Du latin, on est passé à nombre de novlangues scientifiques, administratives, comptables ou commerciales qui opacifient la compréhension critique de notre monde. Le darknet, par exemple, est comme un nouveau cosmos dont les proportions nous échappent et dont les utilisateurs n’ont pas intérêt à révéler les règles ou le fonctionnement systémique. Le doute, actif, fondamental, philosophique, nécessaire, unique, dans le flux ininterrompu des informations, s’est mué en réaction grégaire, cynique et rétive : les fake news.
Parce qu’il lui faut le temps de s’établir et de se dire, la pensée critique et fondée n’a pas plus droit de cité dans notre tachycardie contemporaine que les thèses de Galilée en son temps. Les instruments de la question devant lesquels le savant a autrefois reculé n’ont plus la chaleur du métal rougi mais ont gagné en invisibilité, en subtilité et peutêtre alors en efficacité. S’il ne s’agit pas pour moi de démontrer et d’organiser des parallèles entre notre temps et celui de Galilée, il m’importe de poser l’équation de Brecht entre obscurantisme et lumière douteuse. Souvent, ce ne sont pas les textes qui sont politiques mais bien l’oreille du spectateur au temps où s’inscrit la représentation.


Dans quelle mesure la trajectoire de Galilée rejoint-elle celle de Peer Gynt dont vous avez monté la pièce éponyme en 2012 au Grand Palais ?


J’y vois une familiarité mais peut-être est-ce un tropisme personnel. On trouve dans les deux oeuvres un portrait, magnifique et paradoxal, d’homme.
D’homme d’une crasse et commune humanité.
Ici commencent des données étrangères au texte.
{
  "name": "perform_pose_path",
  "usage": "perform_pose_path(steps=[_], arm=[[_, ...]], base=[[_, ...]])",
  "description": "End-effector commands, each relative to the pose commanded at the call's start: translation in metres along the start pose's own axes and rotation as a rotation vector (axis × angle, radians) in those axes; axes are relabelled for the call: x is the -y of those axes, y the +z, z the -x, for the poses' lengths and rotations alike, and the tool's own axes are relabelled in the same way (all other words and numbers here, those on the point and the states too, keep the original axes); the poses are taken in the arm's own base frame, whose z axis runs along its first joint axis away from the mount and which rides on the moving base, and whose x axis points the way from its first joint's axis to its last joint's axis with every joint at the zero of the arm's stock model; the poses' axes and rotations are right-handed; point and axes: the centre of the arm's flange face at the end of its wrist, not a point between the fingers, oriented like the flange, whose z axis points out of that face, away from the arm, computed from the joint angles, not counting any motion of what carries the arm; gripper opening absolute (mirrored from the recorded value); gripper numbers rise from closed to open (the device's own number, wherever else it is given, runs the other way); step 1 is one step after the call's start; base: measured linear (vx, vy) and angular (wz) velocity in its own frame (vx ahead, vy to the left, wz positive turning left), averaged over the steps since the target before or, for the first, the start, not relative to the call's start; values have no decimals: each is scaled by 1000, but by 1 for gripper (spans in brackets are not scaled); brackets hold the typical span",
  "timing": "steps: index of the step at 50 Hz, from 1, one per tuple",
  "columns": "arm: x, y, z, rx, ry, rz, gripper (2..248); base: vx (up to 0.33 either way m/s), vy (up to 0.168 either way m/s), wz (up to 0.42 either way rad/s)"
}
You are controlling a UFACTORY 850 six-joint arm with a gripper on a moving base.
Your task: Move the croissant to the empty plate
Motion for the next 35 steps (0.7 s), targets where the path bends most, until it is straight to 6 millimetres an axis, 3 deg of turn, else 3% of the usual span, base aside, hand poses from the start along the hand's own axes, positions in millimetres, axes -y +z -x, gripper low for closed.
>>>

Entre le garçon menteur et fripon, les pieds boueux, la tête dans les étoiles et les destins d’empereur, et l ’homme de science obstiné et orgueilleux, gourmand des tous les plaisirs terrestres au point de risquer la vie des siens pour le juteux d’une viande, il y a bien des correspondances.
Ibsen et Brecht nous proposent tous deux de suivre le destin d’un homme en le décrivant à plusieurs moments de sa vie. Rares sont les pièces où il est donné à ce point d’observer ce que la vie, au fil des ans, fait de nos convictions et de nos résistances.
Les deux fresques sont des pièces de troupe, elles sont joyeuses à concevoir et à répéter. Et Hervé Pierre, incarnant Peer Gynt puis Galilée, est cet acteurmonde faisant le lien entre les deux.


Antoine Vitez monte La Vie de Galilée à la Comédie-Française en 1990, environ trente ans plus tard, vous en proposez une nouvelle version. Est-ce un projet d’administrateur général ?


Je n’ai pas eu la chance de croiser Antoine Vitez, je suis entré à la Comédie- Française en 1993, peu de temps après sa mort. Je me souviens bien du jour de sa disparition, j’étais alors au cours Florent et Frédéric Montfort, le directeur adjoint, était en larmes à l’entrée de l’école. J’ai appris ce jour-là, stupéfait, l’importance qu’un homme de théâtre peut avoir dans la vie de quelques-uns.
Ce passage de relais est peut-être pour moi une manière de m’approcher de cet homme dont j’ai dévoré les écrits, notes et poèmes édités lorsque j’étais au Conservatoire.
J’ai joué avec tous les acteurs de cette magnifique production, ils furent mes aînés à mon entrée dans la Maison de Molière. C’est une pièce de metteur en scène/administrateur en ce qu’elle offre des rôles nombreux, beaux, et des choeurs d’astronomes ou de religieux.
Et puis, surtout, Vitez avait Roland Bertin, j’ai Hervé Pierre. Le talent de ces deux comédiens frères permet à lui seul toutes les questions et comparaisons subsidiaires.